* _Exercise prompt_
In the data below, locate each line with the word "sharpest" and list it.

* _Material shown_
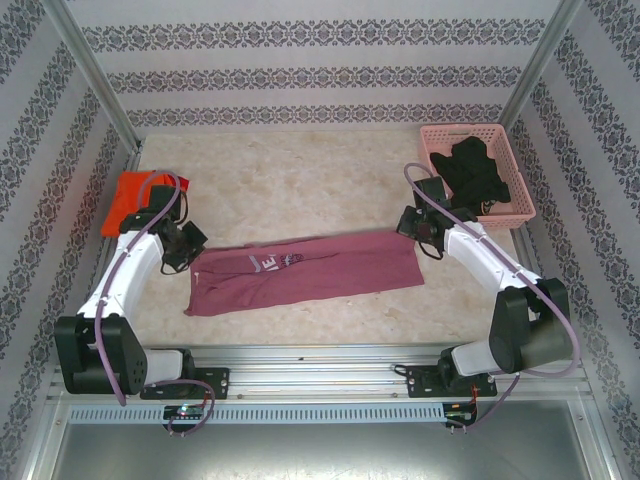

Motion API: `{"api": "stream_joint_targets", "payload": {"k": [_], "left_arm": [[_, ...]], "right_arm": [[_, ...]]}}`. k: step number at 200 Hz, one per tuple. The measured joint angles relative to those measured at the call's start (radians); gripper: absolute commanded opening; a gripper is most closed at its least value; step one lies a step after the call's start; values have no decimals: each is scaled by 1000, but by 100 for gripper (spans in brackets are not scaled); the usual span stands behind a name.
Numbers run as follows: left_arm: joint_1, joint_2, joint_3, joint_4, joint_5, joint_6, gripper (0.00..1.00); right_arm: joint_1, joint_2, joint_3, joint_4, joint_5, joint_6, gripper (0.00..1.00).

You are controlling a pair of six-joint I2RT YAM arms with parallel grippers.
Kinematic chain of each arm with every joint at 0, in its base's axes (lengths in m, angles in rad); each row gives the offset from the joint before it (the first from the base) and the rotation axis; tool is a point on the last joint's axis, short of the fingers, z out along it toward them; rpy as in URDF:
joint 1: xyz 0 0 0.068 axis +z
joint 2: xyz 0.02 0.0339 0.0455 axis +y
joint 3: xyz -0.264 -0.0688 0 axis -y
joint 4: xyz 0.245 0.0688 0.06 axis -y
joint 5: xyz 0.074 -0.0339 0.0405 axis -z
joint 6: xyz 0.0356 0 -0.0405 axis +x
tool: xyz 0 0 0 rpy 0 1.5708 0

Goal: Fold and stack the t-shirts

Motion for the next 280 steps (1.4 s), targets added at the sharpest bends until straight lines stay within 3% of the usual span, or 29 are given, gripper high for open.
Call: {"api": "stream_joint_targets", "payload": {"k": [171,247,280], "left_arm": [[0,26,-264,31,30,-1,0],[0,9,-113,-26,13,31,0],[0,-41,-121,-60,15,37,0]], "right_arm": [[0,57,-106,7,-18,8,0],[2,33,-41,-5,-18,2,0],[2,1,-34,-5,-14,0,0]]}}
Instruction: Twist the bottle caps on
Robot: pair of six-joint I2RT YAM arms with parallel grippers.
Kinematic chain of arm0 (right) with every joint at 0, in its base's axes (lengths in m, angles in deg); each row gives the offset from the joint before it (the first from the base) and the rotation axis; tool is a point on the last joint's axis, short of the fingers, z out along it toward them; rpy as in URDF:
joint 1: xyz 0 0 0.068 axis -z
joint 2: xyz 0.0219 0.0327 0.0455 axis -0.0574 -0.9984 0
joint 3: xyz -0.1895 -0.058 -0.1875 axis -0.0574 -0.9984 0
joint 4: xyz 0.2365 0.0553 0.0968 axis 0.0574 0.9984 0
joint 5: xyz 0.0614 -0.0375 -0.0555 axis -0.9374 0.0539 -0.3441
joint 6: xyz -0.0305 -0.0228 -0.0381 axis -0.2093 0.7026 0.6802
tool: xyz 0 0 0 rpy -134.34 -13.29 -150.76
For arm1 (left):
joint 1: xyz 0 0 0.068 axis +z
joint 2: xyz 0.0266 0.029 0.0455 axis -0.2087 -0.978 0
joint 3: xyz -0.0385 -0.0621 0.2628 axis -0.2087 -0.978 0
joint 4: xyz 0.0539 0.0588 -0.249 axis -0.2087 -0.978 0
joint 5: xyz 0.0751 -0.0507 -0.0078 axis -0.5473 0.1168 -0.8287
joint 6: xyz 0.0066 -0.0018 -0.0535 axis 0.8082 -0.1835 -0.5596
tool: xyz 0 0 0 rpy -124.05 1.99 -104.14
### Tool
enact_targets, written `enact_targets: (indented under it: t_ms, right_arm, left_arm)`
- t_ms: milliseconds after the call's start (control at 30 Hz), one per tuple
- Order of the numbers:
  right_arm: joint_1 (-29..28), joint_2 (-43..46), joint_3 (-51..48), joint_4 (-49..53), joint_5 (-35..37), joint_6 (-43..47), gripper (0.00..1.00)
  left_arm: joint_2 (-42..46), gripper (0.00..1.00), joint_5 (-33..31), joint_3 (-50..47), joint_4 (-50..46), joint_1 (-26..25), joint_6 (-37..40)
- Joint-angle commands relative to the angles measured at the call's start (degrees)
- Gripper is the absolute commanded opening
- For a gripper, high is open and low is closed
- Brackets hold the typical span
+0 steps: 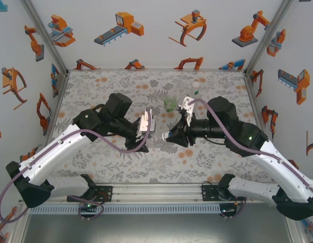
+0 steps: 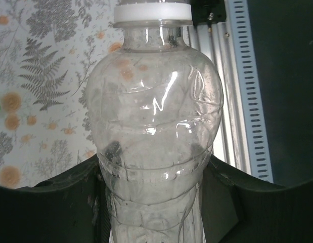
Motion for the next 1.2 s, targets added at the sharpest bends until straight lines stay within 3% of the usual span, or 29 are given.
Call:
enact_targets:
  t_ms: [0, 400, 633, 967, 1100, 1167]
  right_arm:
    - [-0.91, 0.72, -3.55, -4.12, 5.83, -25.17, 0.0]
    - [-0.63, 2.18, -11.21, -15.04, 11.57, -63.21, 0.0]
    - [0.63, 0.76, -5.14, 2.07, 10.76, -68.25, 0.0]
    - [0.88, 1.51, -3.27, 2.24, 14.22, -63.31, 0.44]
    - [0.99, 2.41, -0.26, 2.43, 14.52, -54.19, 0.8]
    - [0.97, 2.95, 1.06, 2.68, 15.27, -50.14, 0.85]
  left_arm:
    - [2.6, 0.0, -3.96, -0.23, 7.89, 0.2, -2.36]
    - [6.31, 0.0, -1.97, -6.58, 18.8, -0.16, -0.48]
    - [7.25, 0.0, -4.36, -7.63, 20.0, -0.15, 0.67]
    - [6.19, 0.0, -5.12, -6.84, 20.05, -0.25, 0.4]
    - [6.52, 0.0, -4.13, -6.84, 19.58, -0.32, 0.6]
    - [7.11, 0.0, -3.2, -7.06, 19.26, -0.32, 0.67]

* _Answer area_
Motion for the next 280 steps (1.4 s), targets added at the sharpest bends until straight lines stay within 3% of the usual span, or 29 are given, gripper high for open.
Motion for the next 1.2 s, targets added at the sharpest bends until straight lines stay within 3% of the usual span, or 29 are given.

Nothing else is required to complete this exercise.